FromRotwang <sg552@hotmail.co.uk>
Date2013-07-06 21:27 +0100
Message-ID<kr9u8i$h29$2@dont-email.me>
In reply to#50081
On 06/07/2013 21:11, Stefan Behnel wrote:
> Rotwang, 06.07.2013 21:51:
>> On 06/07/2013 20:38, Terry Reedy wrote:
>>> "rms has crippling RSI" (anonymous, as quoted by Skip).
>>> [...]
>>> Let us try Google.
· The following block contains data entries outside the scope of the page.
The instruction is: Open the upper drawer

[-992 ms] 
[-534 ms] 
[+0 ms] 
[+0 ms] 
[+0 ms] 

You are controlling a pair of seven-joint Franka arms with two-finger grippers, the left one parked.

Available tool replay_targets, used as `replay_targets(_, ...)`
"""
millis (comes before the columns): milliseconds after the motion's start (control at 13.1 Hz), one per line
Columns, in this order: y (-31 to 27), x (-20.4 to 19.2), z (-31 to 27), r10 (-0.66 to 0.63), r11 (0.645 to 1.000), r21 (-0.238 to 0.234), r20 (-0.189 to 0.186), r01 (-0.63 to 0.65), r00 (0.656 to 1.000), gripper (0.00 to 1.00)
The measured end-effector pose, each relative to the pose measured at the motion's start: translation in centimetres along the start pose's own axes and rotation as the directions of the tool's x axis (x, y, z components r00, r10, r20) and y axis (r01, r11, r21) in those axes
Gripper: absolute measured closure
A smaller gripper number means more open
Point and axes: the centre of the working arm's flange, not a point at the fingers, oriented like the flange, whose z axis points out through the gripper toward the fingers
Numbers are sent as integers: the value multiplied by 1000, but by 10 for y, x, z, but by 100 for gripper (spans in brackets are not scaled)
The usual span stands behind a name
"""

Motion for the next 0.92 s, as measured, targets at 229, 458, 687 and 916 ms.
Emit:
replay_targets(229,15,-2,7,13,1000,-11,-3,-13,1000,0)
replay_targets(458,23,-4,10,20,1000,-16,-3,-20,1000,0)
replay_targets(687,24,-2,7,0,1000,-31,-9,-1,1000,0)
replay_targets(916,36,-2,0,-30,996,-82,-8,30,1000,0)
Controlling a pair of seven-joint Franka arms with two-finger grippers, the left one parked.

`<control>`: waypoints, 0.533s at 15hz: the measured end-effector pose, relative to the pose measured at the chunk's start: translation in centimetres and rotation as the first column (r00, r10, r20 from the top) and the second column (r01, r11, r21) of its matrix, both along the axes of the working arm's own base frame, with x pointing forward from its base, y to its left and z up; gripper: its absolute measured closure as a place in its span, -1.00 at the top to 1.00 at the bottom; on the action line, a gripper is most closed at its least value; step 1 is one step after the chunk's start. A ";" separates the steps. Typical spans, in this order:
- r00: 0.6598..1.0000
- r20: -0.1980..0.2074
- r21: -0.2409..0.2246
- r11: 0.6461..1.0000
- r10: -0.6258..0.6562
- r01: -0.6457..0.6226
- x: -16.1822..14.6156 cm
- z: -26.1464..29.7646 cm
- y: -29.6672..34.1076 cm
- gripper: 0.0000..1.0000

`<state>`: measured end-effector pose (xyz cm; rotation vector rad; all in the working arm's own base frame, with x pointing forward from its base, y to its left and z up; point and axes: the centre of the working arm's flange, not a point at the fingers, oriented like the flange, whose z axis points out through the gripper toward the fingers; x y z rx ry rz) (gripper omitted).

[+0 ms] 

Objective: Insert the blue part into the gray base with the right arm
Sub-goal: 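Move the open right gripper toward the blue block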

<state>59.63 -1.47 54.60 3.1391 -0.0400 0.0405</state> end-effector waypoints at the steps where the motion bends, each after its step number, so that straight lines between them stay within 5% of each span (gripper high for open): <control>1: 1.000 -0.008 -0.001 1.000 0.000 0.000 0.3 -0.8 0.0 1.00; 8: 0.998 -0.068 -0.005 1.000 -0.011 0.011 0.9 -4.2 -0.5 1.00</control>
Type in RSI and it offers 'RSI medications' as a
>>> choice. Sound good, as it will eliminate all the companies with those
>>> initials. The two standard medical meanings of RSI seem to be Rapid
>>> Sequence Intubation and Rapid Sequence Induction. But those are
>>> procedures, not chronic syndromes. So I still do not know what the
>>> original poster, as quoted by Skip, meant.
>>
>> Repetitive strain injury, I assume. Not sure if you're joking but over here
>> the top 7 hits for "RSI" on Google, as well as the three ads that precede
>> them, are repetitive strain injury-related.
>
> Both of you might want to delete your browser cookies, log out of your
> Google accounts, and then retry. Maybe disabling JavaScript helps. Or
> enabling the Privacy Mode in your browser. Or try a different browser all
> together. Or a different search engine. Google has lots of ways to detect
> who's asking.

The results I mentioned above were in private browsing in FF. I'm in the 
UK though so that certainly will have made a difference.